Kolumne Juli 2008
Endlich kostenlos Fernsehen und das rund um die Uhr. Immer neue Kochsendungen, sentimentale Seifenopern oder brandheiße Boulevardmagazine mit Enthüllungen der besonderen Art. Nur unterbrochen von vielen bunten Werbespots mit ultimativen Kaufanreizen, deren Finanziers wir ein solches Programm dann verdanken. Vor allem keine Belästigung durch politische Sendungen.

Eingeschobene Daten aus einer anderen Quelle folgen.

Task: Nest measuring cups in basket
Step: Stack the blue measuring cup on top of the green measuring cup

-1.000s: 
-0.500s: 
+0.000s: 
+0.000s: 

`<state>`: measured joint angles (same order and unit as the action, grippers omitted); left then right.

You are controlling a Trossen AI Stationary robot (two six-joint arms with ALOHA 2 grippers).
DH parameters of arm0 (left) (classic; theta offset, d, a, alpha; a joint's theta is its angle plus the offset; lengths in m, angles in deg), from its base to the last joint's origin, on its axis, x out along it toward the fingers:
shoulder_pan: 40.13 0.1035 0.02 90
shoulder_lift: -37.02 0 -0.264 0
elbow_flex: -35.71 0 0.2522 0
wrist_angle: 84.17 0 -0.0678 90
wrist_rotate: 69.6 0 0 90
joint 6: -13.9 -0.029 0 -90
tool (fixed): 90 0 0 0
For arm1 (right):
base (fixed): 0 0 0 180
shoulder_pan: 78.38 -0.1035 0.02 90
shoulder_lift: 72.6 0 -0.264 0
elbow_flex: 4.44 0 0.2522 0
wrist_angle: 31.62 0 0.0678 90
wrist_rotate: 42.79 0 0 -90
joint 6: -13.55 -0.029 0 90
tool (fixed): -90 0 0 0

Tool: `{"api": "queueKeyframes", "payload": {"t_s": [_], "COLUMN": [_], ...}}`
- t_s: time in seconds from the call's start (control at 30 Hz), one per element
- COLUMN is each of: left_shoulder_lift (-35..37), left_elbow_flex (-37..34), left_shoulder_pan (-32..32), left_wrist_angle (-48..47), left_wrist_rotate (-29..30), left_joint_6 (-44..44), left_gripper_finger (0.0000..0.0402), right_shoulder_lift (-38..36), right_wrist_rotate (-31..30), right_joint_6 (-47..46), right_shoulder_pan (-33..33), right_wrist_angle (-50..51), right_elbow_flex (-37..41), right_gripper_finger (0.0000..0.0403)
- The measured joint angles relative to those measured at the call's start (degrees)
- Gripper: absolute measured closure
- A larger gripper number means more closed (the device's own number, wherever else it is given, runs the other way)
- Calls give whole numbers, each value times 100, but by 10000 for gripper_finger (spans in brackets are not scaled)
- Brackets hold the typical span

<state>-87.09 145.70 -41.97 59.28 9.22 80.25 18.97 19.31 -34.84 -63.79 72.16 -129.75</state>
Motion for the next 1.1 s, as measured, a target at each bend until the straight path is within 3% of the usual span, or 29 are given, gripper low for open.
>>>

So könnte die Zukunft von ARD und ZDF aussehen, wenn nur noch die „Demokratie des Marktes“ und nicht mehr Gebühren das Programm bestimmen.
Also frei nach Parolen wie „Her mit der ZDF-Aktie!“ (FR vom 25.Juni) oder „Schafft die Gebühren ab!“ (FAZ vom 16.Juni), wie es marktgläubige Feuilletonisten und Kolumnisten dieser Tage wieder einmal gefordert haben? Nein danke! Die umtriebigen Privatisierer haben schließlich schon genug öffentlichen Schaden angerichtet. Post, Telekom und bald auch die Bahn lassen grüßen.

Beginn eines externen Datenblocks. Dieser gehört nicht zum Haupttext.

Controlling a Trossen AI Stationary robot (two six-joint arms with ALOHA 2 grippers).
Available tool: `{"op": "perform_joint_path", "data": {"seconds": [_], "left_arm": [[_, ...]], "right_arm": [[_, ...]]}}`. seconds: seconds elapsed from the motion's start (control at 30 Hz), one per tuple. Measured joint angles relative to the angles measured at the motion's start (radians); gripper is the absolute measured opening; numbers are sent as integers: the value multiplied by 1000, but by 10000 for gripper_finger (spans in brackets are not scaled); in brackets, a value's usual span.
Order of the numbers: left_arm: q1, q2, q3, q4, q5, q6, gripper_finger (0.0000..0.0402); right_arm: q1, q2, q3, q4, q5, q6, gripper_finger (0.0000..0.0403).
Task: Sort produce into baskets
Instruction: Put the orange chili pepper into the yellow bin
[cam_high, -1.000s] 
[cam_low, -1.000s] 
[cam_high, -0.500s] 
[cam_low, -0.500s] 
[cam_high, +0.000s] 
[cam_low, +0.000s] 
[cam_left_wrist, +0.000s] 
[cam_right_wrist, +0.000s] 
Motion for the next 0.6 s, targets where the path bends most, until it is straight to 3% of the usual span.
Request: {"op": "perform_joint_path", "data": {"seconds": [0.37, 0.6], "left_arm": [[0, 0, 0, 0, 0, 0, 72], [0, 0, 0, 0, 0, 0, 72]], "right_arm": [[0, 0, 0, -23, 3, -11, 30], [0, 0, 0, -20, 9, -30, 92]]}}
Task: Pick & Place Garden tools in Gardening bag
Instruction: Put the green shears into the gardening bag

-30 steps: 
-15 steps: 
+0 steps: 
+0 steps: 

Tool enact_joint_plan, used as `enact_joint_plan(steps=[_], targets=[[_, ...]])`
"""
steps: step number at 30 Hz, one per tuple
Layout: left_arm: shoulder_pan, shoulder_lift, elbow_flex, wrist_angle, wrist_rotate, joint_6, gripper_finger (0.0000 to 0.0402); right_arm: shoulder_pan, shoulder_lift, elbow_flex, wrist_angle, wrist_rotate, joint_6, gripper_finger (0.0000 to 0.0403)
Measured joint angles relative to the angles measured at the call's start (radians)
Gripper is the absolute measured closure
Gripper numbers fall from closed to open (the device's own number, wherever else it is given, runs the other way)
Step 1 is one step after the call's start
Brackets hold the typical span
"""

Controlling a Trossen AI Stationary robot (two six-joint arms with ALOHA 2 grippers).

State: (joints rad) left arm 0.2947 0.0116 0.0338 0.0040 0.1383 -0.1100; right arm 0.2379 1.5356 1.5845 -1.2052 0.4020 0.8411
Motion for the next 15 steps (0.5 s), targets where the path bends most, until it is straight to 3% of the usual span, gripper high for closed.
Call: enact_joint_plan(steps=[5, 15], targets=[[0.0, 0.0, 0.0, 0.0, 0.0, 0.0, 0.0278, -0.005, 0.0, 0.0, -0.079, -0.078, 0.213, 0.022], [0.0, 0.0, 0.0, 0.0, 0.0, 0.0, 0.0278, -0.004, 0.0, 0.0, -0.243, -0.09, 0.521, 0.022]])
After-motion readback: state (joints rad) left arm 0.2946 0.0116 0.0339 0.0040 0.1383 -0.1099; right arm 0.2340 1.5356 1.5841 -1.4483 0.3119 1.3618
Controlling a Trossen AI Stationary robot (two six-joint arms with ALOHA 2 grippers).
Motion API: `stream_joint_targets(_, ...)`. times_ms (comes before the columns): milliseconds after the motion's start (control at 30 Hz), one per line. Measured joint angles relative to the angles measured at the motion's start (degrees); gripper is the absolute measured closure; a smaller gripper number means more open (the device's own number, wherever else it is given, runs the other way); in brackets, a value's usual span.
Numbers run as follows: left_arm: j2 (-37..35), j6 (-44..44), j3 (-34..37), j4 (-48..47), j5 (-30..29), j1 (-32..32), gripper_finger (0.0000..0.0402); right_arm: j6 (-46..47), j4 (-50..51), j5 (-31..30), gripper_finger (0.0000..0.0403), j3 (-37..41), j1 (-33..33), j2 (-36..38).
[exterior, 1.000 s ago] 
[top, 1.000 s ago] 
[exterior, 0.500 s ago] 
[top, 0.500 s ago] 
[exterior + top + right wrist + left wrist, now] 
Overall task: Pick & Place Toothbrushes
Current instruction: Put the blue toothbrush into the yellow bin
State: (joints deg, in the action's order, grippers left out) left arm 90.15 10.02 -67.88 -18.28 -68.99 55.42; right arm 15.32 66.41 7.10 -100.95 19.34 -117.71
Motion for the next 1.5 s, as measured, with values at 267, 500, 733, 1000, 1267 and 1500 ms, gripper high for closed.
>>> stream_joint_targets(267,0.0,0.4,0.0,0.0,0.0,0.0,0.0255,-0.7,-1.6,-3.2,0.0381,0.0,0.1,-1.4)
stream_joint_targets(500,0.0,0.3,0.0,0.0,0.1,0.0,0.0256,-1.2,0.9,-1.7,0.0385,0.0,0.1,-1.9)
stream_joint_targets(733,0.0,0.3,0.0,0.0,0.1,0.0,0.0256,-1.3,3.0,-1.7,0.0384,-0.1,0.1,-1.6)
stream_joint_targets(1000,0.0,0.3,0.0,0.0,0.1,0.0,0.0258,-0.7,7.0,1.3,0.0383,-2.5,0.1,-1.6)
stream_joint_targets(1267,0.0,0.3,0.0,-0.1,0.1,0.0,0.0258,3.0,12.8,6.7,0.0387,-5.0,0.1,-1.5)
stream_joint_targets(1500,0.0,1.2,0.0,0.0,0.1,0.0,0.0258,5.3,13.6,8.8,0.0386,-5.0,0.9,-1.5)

Dabei lässt sich schwer leugnen, dass auch für die Öffentlich-Rechtlichen die ewigen Casting-, Reality- und Quizshows längst zur Grundausstattung gehören, wenn auch nicht ganz so primitiv wie auf den Privatkanälen. Und es stimmt, dass anspruchsvolle Politiksendungen und Kulturmagazine kontinuierlich Sendezeit verlieren, ins Nachtprogramm oder auf Spartenkanäle geschoben werden und immer häufiger die Quote zählt und nicht die Qualität. Dabei soll nicht verkannt werden, dass auch die Öffentlich-Rechtlichen das Massenpublikum nicht aus dem Blick verlieren dürfen und es schwerer wird, sich der medialen Verblödungsspirale zu entziehen. Deshalb müssen sie immer wieder an ihren festgeschriebenen Bildungsauftrag erinnert werden. Zum Teufel also mit Burdas Bambi-Preisverleihung, Springers „Herz für Kinder“-Sendung und dem Medien-Osgar der Bild-Zeitung, auch wenn dabei ein Helmut Schmidt als Feigenblatt auftritt.

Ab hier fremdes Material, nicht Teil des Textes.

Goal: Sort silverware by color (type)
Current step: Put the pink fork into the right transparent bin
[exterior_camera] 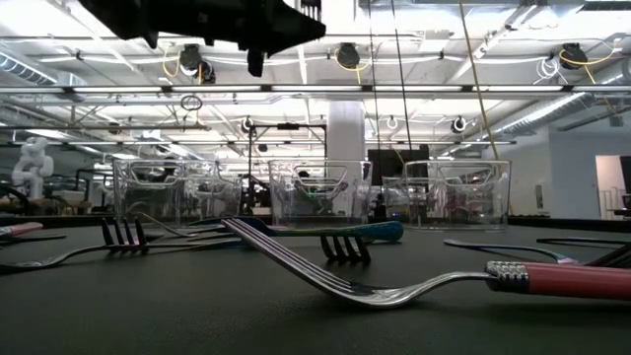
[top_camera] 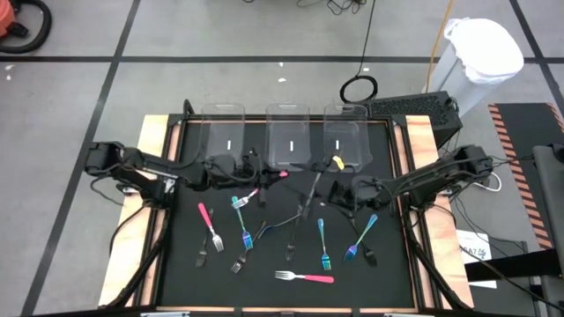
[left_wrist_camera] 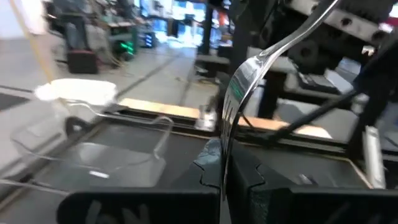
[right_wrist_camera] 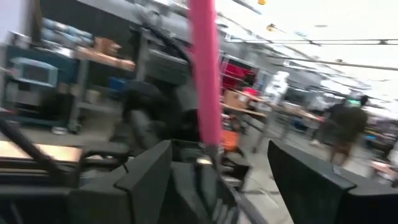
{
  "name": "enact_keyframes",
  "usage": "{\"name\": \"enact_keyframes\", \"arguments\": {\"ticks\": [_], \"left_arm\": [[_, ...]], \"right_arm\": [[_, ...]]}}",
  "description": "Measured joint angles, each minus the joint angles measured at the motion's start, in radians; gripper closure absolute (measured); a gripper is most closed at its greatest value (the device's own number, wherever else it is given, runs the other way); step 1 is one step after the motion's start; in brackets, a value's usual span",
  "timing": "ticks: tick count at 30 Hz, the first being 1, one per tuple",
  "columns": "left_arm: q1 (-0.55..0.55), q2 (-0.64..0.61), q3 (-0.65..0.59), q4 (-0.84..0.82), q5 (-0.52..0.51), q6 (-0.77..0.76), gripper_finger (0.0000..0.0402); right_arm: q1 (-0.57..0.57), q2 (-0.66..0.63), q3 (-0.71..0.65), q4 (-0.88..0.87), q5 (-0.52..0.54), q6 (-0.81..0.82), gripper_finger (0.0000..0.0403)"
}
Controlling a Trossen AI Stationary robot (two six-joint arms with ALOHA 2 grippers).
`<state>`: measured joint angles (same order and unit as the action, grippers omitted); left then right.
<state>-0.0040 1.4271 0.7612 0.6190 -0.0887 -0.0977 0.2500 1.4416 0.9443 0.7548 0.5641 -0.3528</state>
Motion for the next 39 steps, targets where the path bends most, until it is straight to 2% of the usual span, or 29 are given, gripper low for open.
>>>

Wer vom Privat-TV-Total träumt, sollte sich der Konsequenzen einer solchen Entwicklung im Klaren sein. Welches Fernsehunternehmen möchte sich schon kritische Nachrichtenmagazine leisten, die womöglich die unlauteren Geschäftspraktiken seiner Kunden aufdecken. Von Kultur ganz zu schweigen. Schließlich gibt es dafür bei den Privaten nicht einmal eine Zuständigkeit, geschweige eigene Sendeplätze. Wer also für die völlige Privatisierung ist, möchte die viel beschworene Vielfalt durch vielfältige Einfalt ersetzen.
Wie privat finanziertes und regiertes Fernsehen wirklich aussieht, führt uns der italienische Ministertpräsident Silvio Berlusconi seit Jahren vor. Statt Meinungsbildung und Meinungsvielfalt stehen Meinungsmache und Meinungsverbote auf dem Programm. Vom Wechselspiel zwischen freiem Wettbewerb und freien Medien ist jenseits des Brenners kaum noch etwas zu spüren. Genau so wenig übrigens wie bei unserem Nachbarn Frankreich, wo derzeit Nicolas Sarkozy den öffentlich-rechtlichen Rundfunk zwar von allen Werbeeinnahmen, aber nicht von seinem ganz persönlichen politischen Einfluss unabhängig machen möchte.
Eine aufgeklärte Demokratie darf sich weder das italienische noch das französische System leisten. Auch wenn das deutsche seine Schwächen hat, ist es immer noch das beste in Europa. Mir jedenfalls ist es lieber, wenn ein repräsentativer Querschnitt der Bevölkerung über die Programmgestaltung wacht, als dass omnipotente Manager oder Ministerpräsidenten sich der Medien selbstherrlich bedienen. Dann herrscht trotz aller bunten Bilder nur noch das Grau in Grau partei- und wirtschaftsfreundlicher Inhalte.